━━━━━ Task material
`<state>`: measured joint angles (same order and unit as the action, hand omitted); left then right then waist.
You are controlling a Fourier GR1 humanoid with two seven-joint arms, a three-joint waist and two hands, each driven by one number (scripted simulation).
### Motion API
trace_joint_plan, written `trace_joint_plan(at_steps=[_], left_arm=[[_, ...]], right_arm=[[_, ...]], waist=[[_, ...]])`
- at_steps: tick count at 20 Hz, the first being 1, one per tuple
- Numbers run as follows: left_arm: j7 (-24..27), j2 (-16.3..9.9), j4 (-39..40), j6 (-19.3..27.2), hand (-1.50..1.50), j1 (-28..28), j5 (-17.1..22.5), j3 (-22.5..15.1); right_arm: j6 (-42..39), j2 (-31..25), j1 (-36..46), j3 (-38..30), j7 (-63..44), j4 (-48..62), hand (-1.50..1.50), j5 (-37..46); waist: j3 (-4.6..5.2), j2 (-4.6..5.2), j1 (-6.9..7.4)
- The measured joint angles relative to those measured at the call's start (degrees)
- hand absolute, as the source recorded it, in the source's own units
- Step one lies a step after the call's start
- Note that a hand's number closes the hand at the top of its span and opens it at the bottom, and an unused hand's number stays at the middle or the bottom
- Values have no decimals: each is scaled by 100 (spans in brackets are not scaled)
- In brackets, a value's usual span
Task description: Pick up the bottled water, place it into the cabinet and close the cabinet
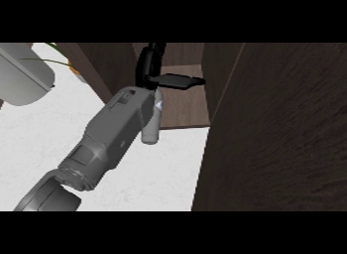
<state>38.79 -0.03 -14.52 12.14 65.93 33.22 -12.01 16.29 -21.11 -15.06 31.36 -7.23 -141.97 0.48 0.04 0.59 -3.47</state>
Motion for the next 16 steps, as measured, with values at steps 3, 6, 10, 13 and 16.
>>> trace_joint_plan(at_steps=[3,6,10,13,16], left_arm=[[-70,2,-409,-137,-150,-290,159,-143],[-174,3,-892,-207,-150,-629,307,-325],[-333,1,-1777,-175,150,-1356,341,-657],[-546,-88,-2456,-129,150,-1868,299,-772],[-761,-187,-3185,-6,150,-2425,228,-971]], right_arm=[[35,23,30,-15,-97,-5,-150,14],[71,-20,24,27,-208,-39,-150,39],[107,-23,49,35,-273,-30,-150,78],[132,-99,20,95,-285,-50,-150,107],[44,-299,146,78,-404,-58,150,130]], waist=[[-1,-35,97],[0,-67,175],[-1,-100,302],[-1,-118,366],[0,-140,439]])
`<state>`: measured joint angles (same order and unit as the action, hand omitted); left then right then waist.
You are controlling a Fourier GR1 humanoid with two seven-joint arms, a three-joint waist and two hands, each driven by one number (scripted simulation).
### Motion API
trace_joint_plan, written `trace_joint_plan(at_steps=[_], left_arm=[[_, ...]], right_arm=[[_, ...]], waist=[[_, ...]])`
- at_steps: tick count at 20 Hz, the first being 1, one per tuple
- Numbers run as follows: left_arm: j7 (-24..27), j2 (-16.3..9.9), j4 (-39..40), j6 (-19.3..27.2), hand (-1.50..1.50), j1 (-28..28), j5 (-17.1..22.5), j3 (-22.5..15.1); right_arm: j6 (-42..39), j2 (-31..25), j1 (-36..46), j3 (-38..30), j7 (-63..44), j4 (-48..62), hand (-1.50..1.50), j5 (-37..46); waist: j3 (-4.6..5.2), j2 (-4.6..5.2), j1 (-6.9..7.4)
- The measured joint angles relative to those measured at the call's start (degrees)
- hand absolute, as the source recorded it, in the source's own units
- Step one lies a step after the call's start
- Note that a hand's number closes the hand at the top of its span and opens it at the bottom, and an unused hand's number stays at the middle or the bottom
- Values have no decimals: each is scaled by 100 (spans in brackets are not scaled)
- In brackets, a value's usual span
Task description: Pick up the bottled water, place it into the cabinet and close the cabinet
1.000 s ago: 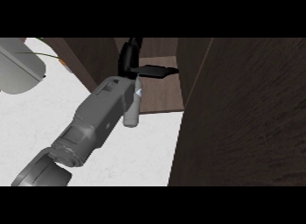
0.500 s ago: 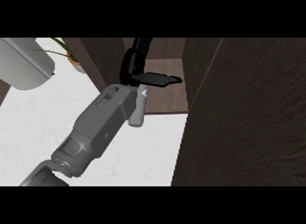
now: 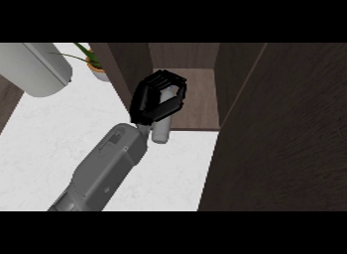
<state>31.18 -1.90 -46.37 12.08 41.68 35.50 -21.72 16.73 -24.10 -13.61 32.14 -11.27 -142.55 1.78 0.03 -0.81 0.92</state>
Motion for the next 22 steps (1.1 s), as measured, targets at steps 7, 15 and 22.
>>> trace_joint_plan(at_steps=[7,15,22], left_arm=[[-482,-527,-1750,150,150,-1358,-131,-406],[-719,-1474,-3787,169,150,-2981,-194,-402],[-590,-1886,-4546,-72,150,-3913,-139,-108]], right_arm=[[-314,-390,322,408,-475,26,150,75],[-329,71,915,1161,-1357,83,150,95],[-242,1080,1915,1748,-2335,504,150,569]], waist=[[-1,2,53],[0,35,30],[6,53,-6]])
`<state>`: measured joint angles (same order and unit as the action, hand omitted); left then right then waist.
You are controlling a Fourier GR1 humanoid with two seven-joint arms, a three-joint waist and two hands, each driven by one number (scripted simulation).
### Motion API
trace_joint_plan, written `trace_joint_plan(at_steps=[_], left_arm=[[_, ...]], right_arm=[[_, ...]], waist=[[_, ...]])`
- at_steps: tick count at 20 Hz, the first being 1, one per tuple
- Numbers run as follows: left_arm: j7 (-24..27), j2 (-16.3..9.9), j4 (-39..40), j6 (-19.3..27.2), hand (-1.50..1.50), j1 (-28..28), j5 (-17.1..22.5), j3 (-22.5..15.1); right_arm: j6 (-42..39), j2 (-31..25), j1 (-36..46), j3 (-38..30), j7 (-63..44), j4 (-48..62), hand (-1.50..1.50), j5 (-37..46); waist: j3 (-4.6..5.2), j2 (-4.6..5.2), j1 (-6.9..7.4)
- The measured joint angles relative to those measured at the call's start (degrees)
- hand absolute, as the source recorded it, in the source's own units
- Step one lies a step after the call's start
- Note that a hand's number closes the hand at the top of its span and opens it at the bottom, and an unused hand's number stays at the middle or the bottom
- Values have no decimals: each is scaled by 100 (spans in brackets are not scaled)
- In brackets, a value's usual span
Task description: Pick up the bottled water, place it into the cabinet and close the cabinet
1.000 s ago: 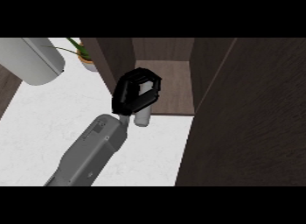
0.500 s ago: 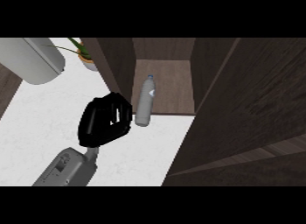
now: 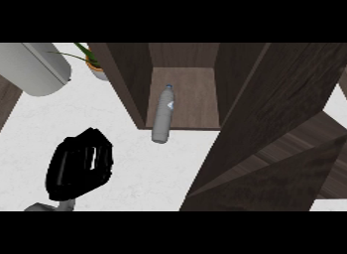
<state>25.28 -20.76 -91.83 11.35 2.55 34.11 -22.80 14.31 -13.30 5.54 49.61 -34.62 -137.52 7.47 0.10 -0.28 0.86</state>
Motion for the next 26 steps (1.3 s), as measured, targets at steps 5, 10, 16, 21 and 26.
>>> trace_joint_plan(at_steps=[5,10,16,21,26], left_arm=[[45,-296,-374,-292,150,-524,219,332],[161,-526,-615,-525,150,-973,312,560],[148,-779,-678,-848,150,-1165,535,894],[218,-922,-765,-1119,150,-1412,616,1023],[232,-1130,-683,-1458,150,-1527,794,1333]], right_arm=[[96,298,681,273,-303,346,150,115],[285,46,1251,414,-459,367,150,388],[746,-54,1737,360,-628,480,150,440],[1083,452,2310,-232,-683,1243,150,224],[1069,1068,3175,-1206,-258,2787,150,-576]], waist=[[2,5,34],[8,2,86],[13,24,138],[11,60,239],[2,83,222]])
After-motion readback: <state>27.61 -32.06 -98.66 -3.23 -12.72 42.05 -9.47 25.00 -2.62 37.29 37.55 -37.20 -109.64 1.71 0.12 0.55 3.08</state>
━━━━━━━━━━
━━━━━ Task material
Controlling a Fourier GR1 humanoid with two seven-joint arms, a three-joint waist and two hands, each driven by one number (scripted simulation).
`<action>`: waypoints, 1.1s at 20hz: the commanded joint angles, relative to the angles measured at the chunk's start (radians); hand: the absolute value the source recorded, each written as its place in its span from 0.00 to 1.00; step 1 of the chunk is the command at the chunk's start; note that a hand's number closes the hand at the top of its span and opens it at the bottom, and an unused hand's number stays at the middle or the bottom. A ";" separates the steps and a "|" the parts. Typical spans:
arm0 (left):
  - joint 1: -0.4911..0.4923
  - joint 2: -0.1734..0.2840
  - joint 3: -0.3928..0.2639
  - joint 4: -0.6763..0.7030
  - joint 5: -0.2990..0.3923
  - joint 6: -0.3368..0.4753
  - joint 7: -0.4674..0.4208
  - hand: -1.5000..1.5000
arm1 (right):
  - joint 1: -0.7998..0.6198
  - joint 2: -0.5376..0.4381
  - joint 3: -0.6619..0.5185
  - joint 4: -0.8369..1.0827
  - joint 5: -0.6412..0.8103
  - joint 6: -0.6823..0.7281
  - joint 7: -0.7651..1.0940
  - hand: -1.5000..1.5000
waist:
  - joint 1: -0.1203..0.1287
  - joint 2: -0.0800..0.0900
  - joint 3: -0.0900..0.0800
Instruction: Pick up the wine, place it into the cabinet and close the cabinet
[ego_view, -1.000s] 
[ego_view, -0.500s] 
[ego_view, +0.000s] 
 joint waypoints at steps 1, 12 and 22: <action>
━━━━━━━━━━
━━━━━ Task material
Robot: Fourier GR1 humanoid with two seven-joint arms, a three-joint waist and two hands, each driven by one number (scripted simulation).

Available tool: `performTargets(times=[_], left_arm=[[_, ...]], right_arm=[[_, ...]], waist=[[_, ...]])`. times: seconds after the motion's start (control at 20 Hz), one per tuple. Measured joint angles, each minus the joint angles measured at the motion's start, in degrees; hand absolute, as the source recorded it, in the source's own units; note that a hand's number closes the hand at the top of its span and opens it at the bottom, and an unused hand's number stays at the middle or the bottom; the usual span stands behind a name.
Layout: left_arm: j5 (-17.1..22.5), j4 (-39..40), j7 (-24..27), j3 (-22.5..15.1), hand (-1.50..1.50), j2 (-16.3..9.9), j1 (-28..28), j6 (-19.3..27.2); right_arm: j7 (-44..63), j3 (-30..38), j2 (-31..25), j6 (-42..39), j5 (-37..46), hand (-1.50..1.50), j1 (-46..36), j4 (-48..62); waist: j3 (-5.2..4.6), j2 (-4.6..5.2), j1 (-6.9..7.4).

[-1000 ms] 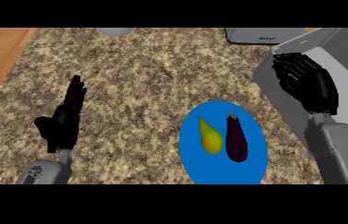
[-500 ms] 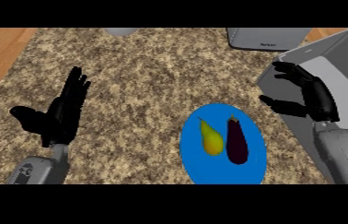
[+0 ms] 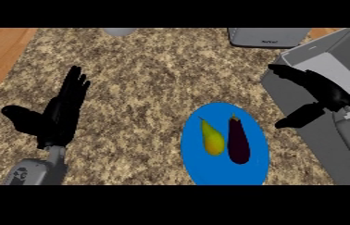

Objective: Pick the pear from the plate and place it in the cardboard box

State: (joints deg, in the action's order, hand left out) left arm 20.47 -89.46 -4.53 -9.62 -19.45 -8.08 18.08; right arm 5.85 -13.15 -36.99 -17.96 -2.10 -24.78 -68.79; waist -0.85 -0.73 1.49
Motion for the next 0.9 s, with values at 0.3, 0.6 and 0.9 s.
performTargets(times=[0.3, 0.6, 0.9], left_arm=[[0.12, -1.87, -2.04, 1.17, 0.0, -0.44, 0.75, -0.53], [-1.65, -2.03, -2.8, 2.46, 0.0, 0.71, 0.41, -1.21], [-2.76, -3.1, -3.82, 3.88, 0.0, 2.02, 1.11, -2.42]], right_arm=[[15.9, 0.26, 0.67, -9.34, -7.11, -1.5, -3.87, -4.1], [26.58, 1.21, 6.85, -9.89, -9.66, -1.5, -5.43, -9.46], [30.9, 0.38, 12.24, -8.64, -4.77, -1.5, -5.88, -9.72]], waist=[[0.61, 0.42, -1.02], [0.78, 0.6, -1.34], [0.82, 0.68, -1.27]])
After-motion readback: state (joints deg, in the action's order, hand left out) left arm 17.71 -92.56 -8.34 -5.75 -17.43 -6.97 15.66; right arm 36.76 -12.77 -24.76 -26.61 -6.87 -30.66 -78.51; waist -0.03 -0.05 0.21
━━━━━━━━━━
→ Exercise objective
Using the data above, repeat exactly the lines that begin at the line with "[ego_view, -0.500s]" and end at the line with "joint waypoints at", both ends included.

→ Result
[ego_view, -0.500s] 
[ego_view, +0.000s] 
 joint waypoints at steps 1, 12 and 22: <action>

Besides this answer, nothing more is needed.